Marketing: Microsoft will von Apple & Google lernen
Microsoft strukturiert derzeit seine Abteilungen neu. Im Rahmen der Umstellung wird unter anderem die Sparte für die Vermarktung der Online-Dienste Windows Live und Live Search Teil der Plattform & Services Division, die auch für die Arbeit an Windows Client-Versionen wie XP oder Vista zuständig ist.
In einer Reihe von E-Mails, die in der letzten Woche an Microsoft-Mitarbeiter verschickt wurden, erklärte die Führungsetage, was die Umstrukturierungen bewirken sollen. Das große Ziel der Veränderungen soll eine Stärkung der Marken von Microsoft sein, so dass diese eine ähnlich anziehende, positive Note bekommen wie sie für Apple und Google mittlerweile typisch ist.
Kevin Johnson, Präsident der Plattform & Services Division bei Microsoft, schrieb in einer E-Mail an seine Mitarbeiter, dass man den Umgang mit der Vermarktung der Produkte des Softwarekonzerns neu erfinden müsse, um die Kunden besser ansprechen zu können. Den ersten Schritt in dieser Richtung habe man bereits mit der Einführung neuer Entwicklungsstrategien gemacht.
Künftig soll als Teil der neuen Marketing-Strategie auch die Kommunikation mit den Hardware-Partnern verbessert werden, so Johnson. Außerdem sollen die Marken Windows und Microsoft künftig neu kommuniziert werden, um besser zu reflektieren, wofür sie stehen. Um diese Ziele zu erreichen, sollen die Marketing-Ressourcen besser abgestimmt werden, so dass man die Verbraucher besser erreichen kann.
Aktuell sind die Marketing- und Vertriebsabteilungen in aller Welt laut Johnson noch nicht ausreichend auf die verschiedenen Kundenbereiche abgestimmt. Gerade wenn man versuche, im Wettbewerb mit Firmen wie Google und Apple zu bestehen, müsse dies verändert werden, so Johnson weiter.

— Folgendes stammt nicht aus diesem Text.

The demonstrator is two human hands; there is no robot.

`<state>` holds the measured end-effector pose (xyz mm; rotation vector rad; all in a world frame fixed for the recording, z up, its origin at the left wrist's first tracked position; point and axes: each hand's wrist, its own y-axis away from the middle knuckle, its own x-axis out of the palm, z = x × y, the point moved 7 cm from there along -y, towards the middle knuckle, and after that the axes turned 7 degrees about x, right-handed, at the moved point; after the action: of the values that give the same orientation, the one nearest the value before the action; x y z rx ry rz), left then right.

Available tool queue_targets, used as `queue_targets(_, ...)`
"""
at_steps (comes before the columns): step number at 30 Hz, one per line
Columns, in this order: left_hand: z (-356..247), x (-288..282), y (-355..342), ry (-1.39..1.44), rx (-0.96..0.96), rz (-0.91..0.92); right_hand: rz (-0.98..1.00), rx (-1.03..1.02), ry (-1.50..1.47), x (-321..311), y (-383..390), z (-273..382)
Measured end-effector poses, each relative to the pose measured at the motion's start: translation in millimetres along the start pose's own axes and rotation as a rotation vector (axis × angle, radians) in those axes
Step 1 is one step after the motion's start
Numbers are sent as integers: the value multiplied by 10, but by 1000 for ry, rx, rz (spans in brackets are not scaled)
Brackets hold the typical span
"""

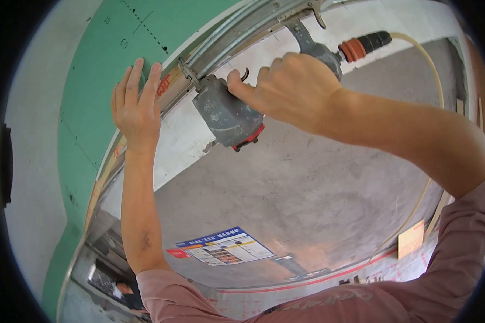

Mit seiner Neuausrichtung will Microsoft offenbar ähnlich positive Effekte erzielen, wie sie bei Apple für wachsende Umsätze sorgen. Die positive öffentliche Meinung zu bestimmten Apple-Produkten wie dem iPod führt häufig dazu, dass die Kunden auch bei anderen Produkten auf die Marke mit dem Apfel setzen. Wer mit dem iPod zufrieden ist, kauft oft auch einen Computer von Apple.
Beim von Johnson als Beispiel zitierten Suchmaschinenbetreiber Google bietet sich ein ähnliches Bild. Wer mit den Suchdiensten des Unternehmens zufrieden ist, nutzt meist auch ein anderes Google-Angebot wie den Webmailer Gmail. Microsofts Wunsch lautet also: Wer mit einem Windows-PC zufrieden ist, kauft vielleicht auch ein Windows Mobile Handy oder nutzt die Windows Live Onlinedienste.